▶ REQUIRED ACTION:
Return each line of the material below exactly. Begin at the first and end on the line with "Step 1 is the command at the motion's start".

▶ DATA EXTRACT:
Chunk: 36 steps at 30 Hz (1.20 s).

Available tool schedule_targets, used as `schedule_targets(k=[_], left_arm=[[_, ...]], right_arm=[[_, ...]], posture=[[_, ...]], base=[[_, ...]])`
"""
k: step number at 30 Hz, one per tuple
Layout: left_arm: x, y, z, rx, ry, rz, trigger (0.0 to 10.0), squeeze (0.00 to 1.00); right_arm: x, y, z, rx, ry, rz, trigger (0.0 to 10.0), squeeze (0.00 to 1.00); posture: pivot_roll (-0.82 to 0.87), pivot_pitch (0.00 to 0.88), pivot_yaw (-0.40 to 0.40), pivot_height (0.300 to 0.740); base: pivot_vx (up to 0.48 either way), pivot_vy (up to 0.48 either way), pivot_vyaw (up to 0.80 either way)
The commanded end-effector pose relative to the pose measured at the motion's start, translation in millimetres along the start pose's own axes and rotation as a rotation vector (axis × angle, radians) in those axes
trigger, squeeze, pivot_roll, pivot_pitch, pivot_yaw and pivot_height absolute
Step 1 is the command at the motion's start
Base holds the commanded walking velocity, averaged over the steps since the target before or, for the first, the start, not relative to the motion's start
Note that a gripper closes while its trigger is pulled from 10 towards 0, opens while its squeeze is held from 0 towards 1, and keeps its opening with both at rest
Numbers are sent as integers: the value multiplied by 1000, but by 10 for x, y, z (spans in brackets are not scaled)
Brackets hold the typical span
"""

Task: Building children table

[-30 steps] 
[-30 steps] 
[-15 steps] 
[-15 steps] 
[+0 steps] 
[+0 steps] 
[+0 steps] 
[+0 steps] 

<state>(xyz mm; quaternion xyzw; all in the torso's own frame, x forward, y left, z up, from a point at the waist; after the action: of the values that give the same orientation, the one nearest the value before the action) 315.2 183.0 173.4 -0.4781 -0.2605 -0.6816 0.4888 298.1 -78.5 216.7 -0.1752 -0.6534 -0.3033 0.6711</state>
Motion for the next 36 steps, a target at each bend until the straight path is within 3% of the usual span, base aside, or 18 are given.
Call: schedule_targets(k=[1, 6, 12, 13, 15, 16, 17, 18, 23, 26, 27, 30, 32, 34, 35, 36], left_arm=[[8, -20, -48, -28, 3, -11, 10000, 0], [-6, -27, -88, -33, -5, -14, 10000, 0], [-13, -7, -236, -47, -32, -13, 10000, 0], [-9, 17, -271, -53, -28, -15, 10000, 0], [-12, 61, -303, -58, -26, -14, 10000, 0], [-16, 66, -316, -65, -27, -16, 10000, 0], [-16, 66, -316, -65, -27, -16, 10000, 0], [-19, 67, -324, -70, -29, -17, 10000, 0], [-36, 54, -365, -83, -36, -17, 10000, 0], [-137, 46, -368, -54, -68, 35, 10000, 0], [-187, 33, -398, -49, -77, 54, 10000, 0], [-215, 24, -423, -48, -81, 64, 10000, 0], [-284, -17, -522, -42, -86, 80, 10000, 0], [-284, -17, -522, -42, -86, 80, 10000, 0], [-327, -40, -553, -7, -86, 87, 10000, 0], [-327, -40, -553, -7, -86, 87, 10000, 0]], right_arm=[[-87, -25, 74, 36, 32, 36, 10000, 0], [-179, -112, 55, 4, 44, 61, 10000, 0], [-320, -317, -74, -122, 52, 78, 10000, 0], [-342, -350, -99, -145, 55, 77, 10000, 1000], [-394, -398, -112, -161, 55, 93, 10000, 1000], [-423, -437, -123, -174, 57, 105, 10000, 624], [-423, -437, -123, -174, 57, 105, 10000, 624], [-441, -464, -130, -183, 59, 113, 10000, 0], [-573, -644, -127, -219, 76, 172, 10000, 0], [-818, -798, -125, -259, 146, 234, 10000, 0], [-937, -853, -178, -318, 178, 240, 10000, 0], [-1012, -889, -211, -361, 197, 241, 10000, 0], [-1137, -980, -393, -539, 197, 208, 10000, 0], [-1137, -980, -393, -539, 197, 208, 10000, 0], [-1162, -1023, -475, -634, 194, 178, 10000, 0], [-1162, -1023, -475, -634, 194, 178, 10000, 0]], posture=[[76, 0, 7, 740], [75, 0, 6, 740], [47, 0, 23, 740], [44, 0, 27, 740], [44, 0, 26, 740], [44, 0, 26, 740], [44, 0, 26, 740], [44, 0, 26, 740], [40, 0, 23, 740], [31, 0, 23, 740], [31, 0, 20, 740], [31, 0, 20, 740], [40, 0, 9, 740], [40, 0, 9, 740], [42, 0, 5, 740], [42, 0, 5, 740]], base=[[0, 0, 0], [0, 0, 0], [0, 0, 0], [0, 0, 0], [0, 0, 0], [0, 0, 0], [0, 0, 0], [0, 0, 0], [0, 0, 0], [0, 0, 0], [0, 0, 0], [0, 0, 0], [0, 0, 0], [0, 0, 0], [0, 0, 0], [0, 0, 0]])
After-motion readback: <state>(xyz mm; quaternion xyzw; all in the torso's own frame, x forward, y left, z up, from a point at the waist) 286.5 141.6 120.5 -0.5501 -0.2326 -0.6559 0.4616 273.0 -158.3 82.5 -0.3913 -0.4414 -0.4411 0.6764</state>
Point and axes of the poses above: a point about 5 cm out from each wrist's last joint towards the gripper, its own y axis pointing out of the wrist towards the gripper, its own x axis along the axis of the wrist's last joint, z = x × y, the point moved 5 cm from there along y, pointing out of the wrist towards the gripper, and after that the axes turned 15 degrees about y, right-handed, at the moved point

▶ SOLUTION FOR THIS EXERCISE:
Chunk: 36 steps at 30 Hz (1.20 s).

Available tool schedule_targets, used as `schedule_targets(k=[_], left_arm=[[_, ...]], right_arm=[[_, ...]], posture=[[_, ...]], base=[[_, ...]])`
"""
k: step number at 30 Hz, one per tuple
Layout: left_arm: x, y, z, rx, ry, rz, trigger (0.0 to 10.0), squeeze (0.00 to 1.00); right_arm: x, y, z, rx, ry, rz, trigger (0.0 to 10.0), squeeze (0.00 to 1.00); posture: pivot_roll (-0.82 to 0.87), pivot_pitch (0.00 to 0.88), pivot_yaw (-0.40 to 0.40), pivot_height (0.300 to 0.740); base: pivot_vx (up to 0.48 either way), pivot_vy (up to 0.48 either way), pivot_vyaw (up to 0.80 either way)
The commanded end-effector pose relative to the pose measured at the motion's start, translation in millimetres along the start pose's own axes and rotation as a rotation vector (axis × angle, radians) in those axes
trigger, squeeze, pivot_roll, pivot_pitch, pivot_yaw and pivot_height absolute
Step 1 is the command at the motion's start

For this exercise, nothing further remains to be done.